Absolute Championship BerkutPolskie MMARosyjskie MMA

Jakub Wikłacz wypunktował Sebastiana Przybysza – video

Jakub Wikłacz dzięki zapasom i kontroli w parterze wypunktował Sebastiana Przybysza podczas gali ACB 63.

Na otwarcie gali ACB 63 w trójmiejskiej Ergo Arenie Jakub Wikłacz (5-2-1) powrócił na zwycięskie tory, pokonując na punkty debiutującego pod banderą czeczeńskiej organizacji Sebastiana Przybysza (2-1).

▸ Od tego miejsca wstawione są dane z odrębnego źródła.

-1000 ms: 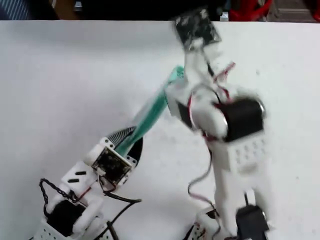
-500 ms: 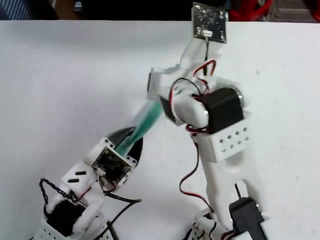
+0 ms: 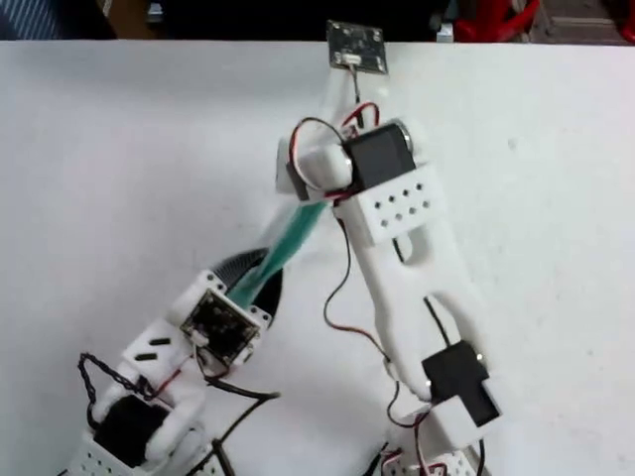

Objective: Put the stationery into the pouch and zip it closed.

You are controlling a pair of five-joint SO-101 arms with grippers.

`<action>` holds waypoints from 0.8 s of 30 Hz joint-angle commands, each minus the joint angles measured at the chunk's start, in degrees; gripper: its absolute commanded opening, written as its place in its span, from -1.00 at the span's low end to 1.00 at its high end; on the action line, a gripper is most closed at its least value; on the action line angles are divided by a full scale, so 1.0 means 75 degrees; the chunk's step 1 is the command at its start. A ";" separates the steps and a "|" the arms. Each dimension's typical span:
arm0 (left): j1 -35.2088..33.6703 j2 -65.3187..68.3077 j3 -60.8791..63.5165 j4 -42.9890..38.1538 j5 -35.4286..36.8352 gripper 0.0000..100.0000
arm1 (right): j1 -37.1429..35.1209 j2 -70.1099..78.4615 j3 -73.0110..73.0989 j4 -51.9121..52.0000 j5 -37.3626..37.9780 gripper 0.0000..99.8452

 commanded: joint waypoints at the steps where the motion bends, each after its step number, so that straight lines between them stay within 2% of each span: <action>1: 0.0076 0.0018 0.0188 0.0059 0.0199 -0.65 | 0.0217 0.0053 -0.0539 0.0229 0.0703 -0.96; 4: -0.0088 0.0018 0.0129 0.0070 0.0903 -0.61 | 0.0651 0.0006 -0.0856 0.0275 0.0715 -0.96; 7: -0.0170 0.0018 -0.0105 0.0246 0.0996 -0.61 | 0.1190 0.0088 -0.0985 0.0064 0.0844 -0.96; 15: -0.0229 0.0018 -0.1711 0.1993 0.0985 -0.62 | 0.2807 0.0088 0.0117 -0.1401 0.2462 -0.96; 21: -0.1717 0.0018 -0.1114 0.0938 0.1067 -0.62 | 0.3452 0.0088 0.2379 -0.2878 0.3845 -0.96; 24: -0.2174 0.0018 -0.0645 0.0293 0.1594 -0.62 | 0.3862 0.0088 0.3681 -0.3909 0.4267 -0.96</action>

Obaj zawodnicy rozpoczęli od szermierki na pieści i kopnięcia. Wikłacz całkiem nieźle korzystał z długich prostych, szczególnie jaba, Przybysz odpowiadał kombinacjami, atakując też korpus. Po niespełna dwóch minutach zawodnik Arrachionu poszedł po obalenie i po początkowych problemach z przeniesieniem walki do parteru i przyjęciu kilku ciosów, w końcu dopiął swego, choć jego akcję przerwały… drzwi klatki, które otworzyły się, gdy 20-latek zachodził rywalowi za plecy.

Video za Jolassanda

Po wznowieniu akcji Wikłacz ustabilizował pozycję za plecami, zapinając wkrótce ciasne duszenie. Przybysz jednak ani myślał się poddać i wykaraskawszy się z poddania, odwrócił pozycję, trafiając do gardy rywala.

https://twitter.com/Jonnyboy_6969/status/881195619003629568

Tam próbował kontrolować i obijać olsztynianina z góry, ale na pół minuty przed końcem rundy wstał i walka przeniosła się na nogi. Tam obaj – mocne już zmęczeni – wdali się w ostre wymiany, z których odrobinę lepiej wyszedł zawodnik Might Bulls Gdynia, trafiając częściej.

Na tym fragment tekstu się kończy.